L’ouverture de l’entretien à toutes les façons de lire les lectures trouvait toutefois des limites dans les tentatives de maîtriser les sociabilités de connivence entre enquêté et enquêtrice : la supposition de références communes et d’appropriations similaires, qui vont sans dire, peuvent en effet nuire à l’explicitation des réactions aux textes ou à celle de souvenirs 630 . On n’est d’ailleurs pas toujours parvenu à éviter les « va sans dire ». Quelques enquêtés par exemple ne revenaient pas sur les lectures faites en cours de français ou sur les propos de leur enseignant de français durant des cours auxquels j’avais assisté « ben tu as vu ! », « ben tu étais là de toutes façons ! », etc. D’autres mettaient fin à l’évocation de livres que j’avais dit connaître « ben c’est pas la peine que je te raconte alors ». Néanmoins, le constat même de ces réactions n’était pas inutile. Elles constituaient en effet un indicateur de la familiarité des enquêtés à des sociabilités lectorales de connivence. En outre, des questions spécifiques sur les conditions de lecture (à plusieurs ou solitaire), sur les propos potentiellement échangés autour des textes (non seulement contenu mais forme d’échange), etc. veillaient à approcher la familiarité des enquêtés avec de telles sociabilités et façons de dire les lectures. Parce que les entretiens ne permettaient pas aux enquêtés de réagir à des textes qu’ils avaient sous les yeux, ils rendaient parfois difficile l’évocation de textes découverts au sein de sociabilités lectorales – les lectures à plusieurs, les études faites en classe, etc.

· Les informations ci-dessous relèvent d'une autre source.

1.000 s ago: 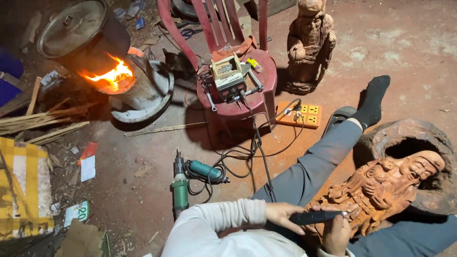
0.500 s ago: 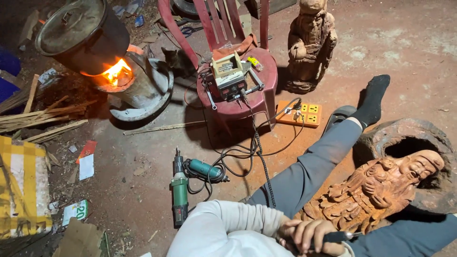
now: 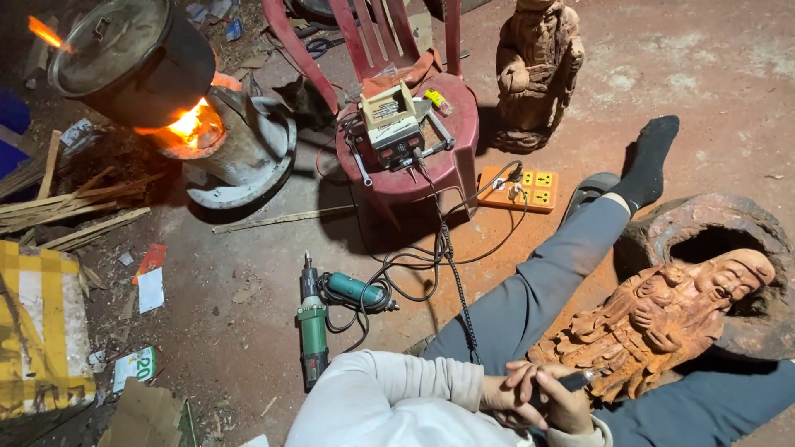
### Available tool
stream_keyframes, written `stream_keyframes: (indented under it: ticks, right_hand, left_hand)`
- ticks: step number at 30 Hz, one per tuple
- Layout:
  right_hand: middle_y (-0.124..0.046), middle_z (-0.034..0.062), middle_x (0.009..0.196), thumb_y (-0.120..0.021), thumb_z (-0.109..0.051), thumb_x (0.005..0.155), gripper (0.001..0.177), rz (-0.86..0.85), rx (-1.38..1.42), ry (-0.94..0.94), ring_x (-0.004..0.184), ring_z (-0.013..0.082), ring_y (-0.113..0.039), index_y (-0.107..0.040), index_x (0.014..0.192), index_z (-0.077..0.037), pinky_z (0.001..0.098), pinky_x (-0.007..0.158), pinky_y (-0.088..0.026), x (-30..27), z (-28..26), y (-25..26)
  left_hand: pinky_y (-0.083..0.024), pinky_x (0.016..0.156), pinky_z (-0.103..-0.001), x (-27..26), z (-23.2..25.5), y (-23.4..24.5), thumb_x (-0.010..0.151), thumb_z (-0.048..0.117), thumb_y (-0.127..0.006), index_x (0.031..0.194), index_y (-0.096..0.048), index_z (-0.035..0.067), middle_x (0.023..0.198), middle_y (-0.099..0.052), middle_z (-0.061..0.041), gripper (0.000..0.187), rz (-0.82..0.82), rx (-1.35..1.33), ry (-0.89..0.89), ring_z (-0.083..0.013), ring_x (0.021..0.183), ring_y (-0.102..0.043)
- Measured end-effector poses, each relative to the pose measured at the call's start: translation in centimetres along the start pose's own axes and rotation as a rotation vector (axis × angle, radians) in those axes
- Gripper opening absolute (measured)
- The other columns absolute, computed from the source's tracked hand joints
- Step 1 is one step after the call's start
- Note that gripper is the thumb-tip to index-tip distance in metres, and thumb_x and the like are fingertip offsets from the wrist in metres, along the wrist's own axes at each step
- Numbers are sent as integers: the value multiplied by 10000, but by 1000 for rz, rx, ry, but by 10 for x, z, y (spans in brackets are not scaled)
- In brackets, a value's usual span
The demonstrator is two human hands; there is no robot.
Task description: Using a rotary carving tool to add fine details to a wooden statue while sitting on the floor.
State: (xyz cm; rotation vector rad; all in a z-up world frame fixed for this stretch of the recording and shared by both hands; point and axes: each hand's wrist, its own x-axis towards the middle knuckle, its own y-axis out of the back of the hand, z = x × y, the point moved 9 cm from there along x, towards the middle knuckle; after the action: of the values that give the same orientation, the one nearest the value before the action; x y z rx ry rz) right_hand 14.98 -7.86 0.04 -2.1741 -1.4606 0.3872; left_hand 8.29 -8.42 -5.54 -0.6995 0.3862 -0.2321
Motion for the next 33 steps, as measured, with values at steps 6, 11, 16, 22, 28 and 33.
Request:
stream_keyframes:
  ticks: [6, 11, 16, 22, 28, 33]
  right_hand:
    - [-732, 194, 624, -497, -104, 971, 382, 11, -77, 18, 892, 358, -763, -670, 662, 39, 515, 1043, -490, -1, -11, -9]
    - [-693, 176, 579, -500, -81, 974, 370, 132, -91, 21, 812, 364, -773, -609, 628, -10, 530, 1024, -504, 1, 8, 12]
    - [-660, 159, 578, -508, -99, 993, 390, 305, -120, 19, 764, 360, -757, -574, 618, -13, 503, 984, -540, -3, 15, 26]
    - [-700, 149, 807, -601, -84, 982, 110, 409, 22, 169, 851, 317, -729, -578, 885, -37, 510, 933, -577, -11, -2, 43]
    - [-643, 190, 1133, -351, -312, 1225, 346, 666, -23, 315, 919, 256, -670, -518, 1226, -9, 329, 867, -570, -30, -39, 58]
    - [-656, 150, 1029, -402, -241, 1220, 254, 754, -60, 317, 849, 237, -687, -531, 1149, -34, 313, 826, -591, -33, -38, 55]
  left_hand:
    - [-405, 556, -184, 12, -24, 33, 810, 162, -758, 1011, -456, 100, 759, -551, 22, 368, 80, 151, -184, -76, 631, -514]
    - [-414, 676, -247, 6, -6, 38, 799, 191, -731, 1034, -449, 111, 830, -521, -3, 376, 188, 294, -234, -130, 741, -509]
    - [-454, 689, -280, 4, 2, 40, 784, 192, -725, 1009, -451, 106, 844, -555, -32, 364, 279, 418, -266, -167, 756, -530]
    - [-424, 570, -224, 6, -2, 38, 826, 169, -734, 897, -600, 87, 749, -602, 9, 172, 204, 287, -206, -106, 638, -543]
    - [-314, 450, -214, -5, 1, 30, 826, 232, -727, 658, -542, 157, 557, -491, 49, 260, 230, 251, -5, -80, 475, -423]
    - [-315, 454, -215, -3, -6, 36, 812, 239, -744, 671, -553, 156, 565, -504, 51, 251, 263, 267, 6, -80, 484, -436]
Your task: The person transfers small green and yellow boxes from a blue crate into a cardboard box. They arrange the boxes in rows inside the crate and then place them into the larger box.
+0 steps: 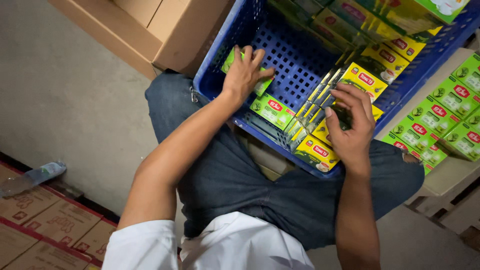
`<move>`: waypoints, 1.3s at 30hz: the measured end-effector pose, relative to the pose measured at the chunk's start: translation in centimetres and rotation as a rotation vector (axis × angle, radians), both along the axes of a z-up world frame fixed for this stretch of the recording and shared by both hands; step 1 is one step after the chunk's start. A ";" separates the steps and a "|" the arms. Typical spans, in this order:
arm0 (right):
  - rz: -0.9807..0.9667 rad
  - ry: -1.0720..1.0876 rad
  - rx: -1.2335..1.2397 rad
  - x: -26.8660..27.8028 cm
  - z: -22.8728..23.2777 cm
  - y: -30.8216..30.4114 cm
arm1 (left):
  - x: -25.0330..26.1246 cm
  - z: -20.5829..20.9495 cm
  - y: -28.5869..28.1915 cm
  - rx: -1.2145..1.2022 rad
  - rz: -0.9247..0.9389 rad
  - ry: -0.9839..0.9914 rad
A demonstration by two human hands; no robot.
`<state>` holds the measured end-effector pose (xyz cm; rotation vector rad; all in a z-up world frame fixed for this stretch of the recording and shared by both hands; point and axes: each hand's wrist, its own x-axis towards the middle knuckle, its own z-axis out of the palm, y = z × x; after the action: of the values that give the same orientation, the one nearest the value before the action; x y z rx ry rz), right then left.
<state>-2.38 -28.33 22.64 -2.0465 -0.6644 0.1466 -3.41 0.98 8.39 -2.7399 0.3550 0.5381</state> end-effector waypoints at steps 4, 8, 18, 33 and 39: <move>0.013 -0.013 -0.009 0.1 0.1 0.1 | 0.2 -0.4 -0.7 0.025 0.042 0.014; 0.015 0.008 -0.019 0.0 0.0 0.2 | 1.2 -0.1 -1.4 0.033 -0.006 0.211; 0.012 0.010 -0.032 0.2 -0.4 0.2 | 2.3 3.6 -0.5 -0.042 0.080 0.430; 0.021 0.037 0.030 1.1 -1.2 -0.6 | 0.3 -8.0 0.9 -0.245 0.230 0.452; 0.022 0.039 0.014 1.2 -1.0 -0.3 | 2.5 -12.5 1.8 -0.256 0.220 0.412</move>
<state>-1.22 -28.62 21.63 -2.0184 -0.6623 0.1938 -0.91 2.73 -4.11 -2.9167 0.2291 1.2001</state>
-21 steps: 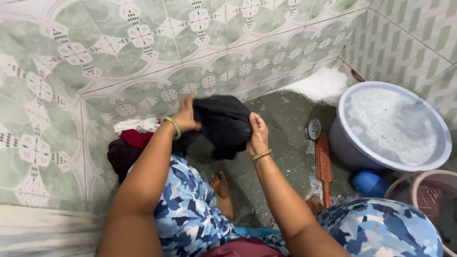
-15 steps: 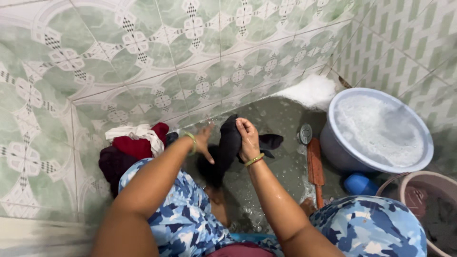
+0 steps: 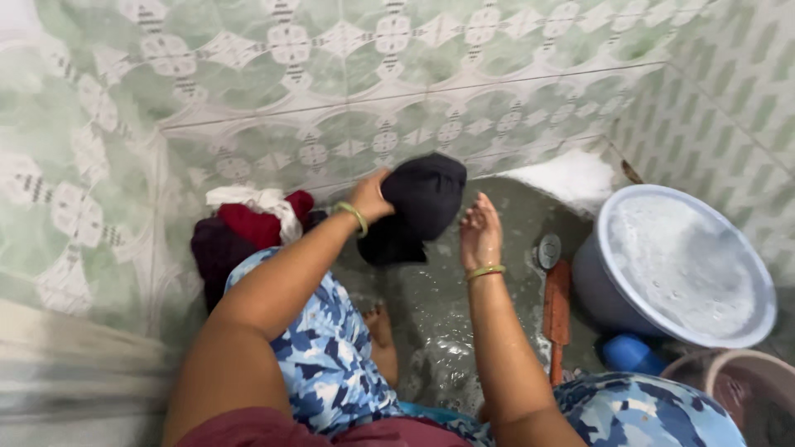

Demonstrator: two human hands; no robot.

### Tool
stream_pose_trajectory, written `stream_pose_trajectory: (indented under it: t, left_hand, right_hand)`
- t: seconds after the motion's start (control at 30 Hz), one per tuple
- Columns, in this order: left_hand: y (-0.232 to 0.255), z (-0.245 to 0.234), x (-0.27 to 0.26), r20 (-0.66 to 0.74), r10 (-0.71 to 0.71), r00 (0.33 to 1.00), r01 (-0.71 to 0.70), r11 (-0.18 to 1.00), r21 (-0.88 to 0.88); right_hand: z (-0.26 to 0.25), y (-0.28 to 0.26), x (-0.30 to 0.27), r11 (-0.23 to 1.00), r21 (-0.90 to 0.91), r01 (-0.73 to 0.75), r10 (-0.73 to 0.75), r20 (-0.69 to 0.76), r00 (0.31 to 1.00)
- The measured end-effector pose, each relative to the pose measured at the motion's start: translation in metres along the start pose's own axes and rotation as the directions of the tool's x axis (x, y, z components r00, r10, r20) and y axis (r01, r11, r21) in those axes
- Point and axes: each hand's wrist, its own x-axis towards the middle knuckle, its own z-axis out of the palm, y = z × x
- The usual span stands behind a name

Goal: The person washes clothes by hand in a tiled room. They scrub a maroon striped cloth and a dark grey garment on the wet floor using a bar of soap and a wooden scrubbing board, then rinse them in a bucket of soapy water.

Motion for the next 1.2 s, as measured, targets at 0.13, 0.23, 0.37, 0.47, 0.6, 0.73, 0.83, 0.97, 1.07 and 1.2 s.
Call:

Seule l’analyse d’un matériau empirique permet de statuer sur la réalité des façons de lire constituées et sur les variations inter- et intra-individuelles des habitudes constituées durant la période collégienne. On a donc veillé, au préalable, à ne pas évincer du matériau produit, par l’enquête même, certaines façons de lire et de dire les lectures.

Notes
627.

Cf. supra, chapitre 1.

628.

B. Lahire, Culture écrite et inégalités scolaires, op. cit., p. 218.

629.

H. S. Becker, Les Ficelles du métier, op. cit., p. 164-169. L’auteur rappelle la dualité du chercheur en sciences sociales : pour approcher les pratiques d’un individu singulier le chercheur doit se fier à ce que ce dernier raconte (il peut aussi croiser des sources d’informations). Ce premier temps répond au souci de ne tenir un discours sur le monde social qu’après avoir étudié le (ou de « retourner au ») réel. Il rejoint par là les propos de J.-P. Olivier de Sardan, « La Violence faite aux données », Enquête 3, 1996, p. 31-59. H. S. Becker rappelle aussi qu’en fin de recherche, le chercheur connaît plus et autrement ce qu’il étudie que ses enquêtés individuellement : du fait de son point de vue de connaissance et de sa position par rapport au réel étudié (qui lui permet notamment de confronter différentes perceptions d’une même réalité), etc. Il a croisé des informations, comparé les pratiques des uns et des autres, analysé les conditions sociales de possibilité des pratiques, etc. Ce constat n’implique aucun mépris à l’endroit des enquêtés.

630.

G. Mauger et C. F. Poliak, B. Pudal, « Lectures ordinaires », op. cit., p. 41. « pour avoir quelque chance d’enregistrer autre chose que ce qu’on peut savoir sans enquêter : tant auprès de lecteurs dont la proximité sociale et culturelle est une entrave à l’explicitation (rien n’est parce qu’on se comprend)) qu’auprès de non-lecteurs que le sentiment d’indignité culturelle incline au silence (rien n’est dit parce qu’on n’ose rien dire) ».